(Dataset records)

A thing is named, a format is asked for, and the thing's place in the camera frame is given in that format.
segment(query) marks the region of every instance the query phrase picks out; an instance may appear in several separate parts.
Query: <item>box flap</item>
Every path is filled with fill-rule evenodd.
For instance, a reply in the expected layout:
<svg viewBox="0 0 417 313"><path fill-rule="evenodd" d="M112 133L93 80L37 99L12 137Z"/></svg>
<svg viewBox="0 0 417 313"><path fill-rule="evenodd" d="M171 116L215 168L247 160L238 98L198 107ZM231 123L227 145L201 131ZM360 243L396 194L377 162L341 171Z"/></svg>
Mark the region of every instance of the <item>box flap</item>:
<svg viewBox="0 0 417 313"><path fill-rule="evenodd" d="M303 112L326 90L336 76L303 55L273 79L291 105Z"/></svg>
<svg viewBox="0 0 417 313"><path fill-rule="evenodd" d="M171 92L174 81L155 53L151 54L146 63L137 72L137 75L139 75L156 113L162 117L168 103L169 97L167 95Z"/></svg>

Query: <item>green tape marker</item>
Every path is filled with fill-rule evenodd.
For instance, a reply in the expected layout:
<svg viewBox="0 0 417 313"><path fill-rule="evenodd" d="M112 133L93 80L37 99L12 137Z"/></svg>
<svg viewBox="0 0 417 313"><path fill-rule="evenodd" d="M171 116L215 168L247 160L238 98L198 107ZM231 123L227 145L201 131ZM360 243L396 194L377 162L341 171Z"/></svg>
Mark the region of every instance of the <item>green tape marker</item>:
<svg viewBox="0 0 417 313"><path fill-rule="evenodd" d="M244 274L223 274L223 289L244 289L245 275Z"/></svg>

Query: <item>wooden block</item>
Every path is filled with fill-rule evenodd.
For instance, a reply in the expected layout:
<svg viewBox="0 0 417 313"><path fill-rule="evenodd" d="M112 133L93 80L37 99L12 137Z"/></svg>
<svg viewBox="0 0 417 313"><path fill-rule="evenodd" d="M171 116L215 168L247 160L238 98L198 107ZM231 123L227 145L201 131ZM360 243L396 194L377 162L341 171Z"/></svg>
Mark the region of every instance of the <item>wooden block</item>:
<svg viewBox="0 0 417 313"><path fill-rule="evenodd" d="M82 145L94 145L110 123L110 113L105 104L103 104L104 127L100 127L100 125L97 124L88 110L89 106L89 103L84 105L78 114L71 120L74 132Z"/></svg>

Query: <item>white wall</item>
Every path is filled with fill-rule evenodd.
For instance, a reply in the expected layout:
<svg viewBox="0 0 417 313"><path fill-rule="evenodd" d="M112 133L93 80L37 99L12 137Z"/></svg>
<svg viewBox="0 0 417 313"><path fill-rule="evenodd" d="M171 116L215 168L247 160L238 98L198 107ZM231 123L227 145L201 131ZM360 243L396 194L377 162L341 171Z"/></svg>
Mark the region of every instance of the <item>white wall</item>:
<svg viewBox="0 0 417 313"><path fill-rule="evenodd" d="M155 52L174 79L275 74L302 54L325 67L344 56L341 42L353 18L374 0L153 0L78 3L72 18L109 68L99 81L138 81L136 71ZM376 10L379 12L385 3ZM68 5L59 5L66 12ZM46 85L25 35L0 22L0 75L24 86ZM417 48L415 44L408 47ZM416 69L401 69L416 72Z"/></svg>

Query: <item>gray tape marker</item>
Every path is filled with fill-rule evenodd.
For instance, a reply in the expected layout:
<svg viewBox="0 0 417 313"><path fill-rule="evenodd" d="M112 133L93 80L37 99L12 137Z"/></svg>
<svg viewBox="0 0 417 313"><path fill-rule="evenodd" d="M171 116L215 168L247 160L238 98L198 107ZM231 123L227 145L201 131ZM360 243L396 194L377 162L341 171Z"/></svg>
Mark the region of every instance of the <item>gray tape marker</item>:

▸ WHAT THE TASK ASKS
Retype the records above without changing a single word.

▸ THE COMPLETED TASK
A thing is named, a format is asked for, and the thing's place in the camera frame is given in that format.
segment(query) marks the region of every instance the query phrase picks out; an instance may appear in several separate parts.
Query: <item>box flap</item>
Every path is filled with fill-rule evenodd.
For instance, a reply in the expected layout:
<svg viewBox="0 0 417 313"><path fill-rule="evenodd" d="M112 133L93 80L37 99L12 137Z"/></svg>
<svg viewBox="0 0 417 313"><path fill-rule="evenodd" d="M171 116L215 168L247 160L238 98L198 107ZM231 123L227 145L201 131ZM360 243L396 194L377 162L341 171Z"/></svg>
Mark the region of every instance of the <item>box flap</item>:
<svg viewBox="0 0 417 313"><path fill-rule="evenodd" d="M303 112L326 90L336 76L303 55L273 79L291 105Z"/></svg>
<svg viewBox="0 0 417 313"><path fill-rule="evenodd" d="M171 92L174 81L155 53L151 54L146 63L137 72L137 75L139 75L156 113L162 117L168 103L169 97L167 95Z"/></svg>

Query: <item>green tape marker</item>
Every path is filled with fill-rule evenodd.
For instance, a reply in the expected layout:
<svg viewBox="0 0 417 313"><path fill-rule="evenodd" d="M112 133L93 80L37 99L12 137Z"/></svg>
<svg viewBox="0 0 417 313"><path fill-rule="evenodd" d="M171 116L215 168L247 160L238 98L198 107ZM231 123L227 145L201 131ZM360 243L396 194L377 162L341 171Z"/></svg>
Mark the region of every instance of the <item>green tape marker</item>:
<svg viewBox="0 0 417 313"><path fill-rule="evenodd" d="M244 274L223 274L223 289L244 289L245 275Z"/></svg>

Query: <item>wooden block</item>
Every path is filled with fill-rule evenodd.
For instance, a reply in the expected layout:
<svg viewBox="0 0 417 313"><path fill-rule="evenodd" d="M112 133L93 80L37 99L12 137Z"/></svg>
<svg viewBox="0 0 417 313"><path fill-rule="evenodd" d="M171 116L215 168L247 160L238 98L198 107ZM231 123L227 145L201 131ZM360 243L396 194L377 162L341 171Z"/></svg>
Mark the region of every instance of the <item>wooden block</item>:
<svg viewBox="0 0 417 313"><path fill-rule="evenodd" d="M82 145L94 145L110 123L110 113L105 104L103 104L104 127L100 127L100 125L97 124L88 110L89 106L89 103L84 105L78 114L71 120L74 132Z"/></svg>

Query: <item>white wall</item>
Every path is filled with fill-rule evenodd.
For instance, a reply in the expected layout:
<svg viewBox="0 0 417 313"><path fill-rule="evenodd" d="M112 133L93 80L37 99L12 137Z"/></svg>
<svg viewBox="0 0 417 313"><path fill-rule="evenodd" d="M171 116L215 168L247 160L238 98L198 107ZM231 123L227 145L201 131ZM360 243L396 194L377 162L341 171Z"/></svg>
Mark the region of every instance of the <item>white wall</item>:
<svg viewBox="0 0 417 313"><path fill-rule="evenodd" d="M155 52L174 79L275 74L302 54L325 67L344 56L341 42L353 18L374 0L153 0L78 3L72 18L109 68L99 81L138 81L136 71ZM376 10L379 12L385 3ZM68 5L59 5L66 12ZM46 85L25 35L0 22L0 75L24 86ZM417 48L415 44L408 47ZM416 69L401 69L416 72Z"/></svg>

Query: <item>gray tape marker</item>
Every path is filled with fill-rule evenodd.
For instance, a reply in the expected layout:
<svg viewBox="0 0 417 313"><path fill-rule="evenodd" d="M112 133L93 80L37 99L12 137Z"/></svg>
<svg viewBox="0 0 417 313"><path fill-rule="evenodd" d="M171 116L215 168L247 160L238 98L198 107ZM231 123L227 145L201 131ZM360 243L396 194L377 162L341 171Z"/></svg>
Mark the region of every instance of the <item>gray tape marker</item>:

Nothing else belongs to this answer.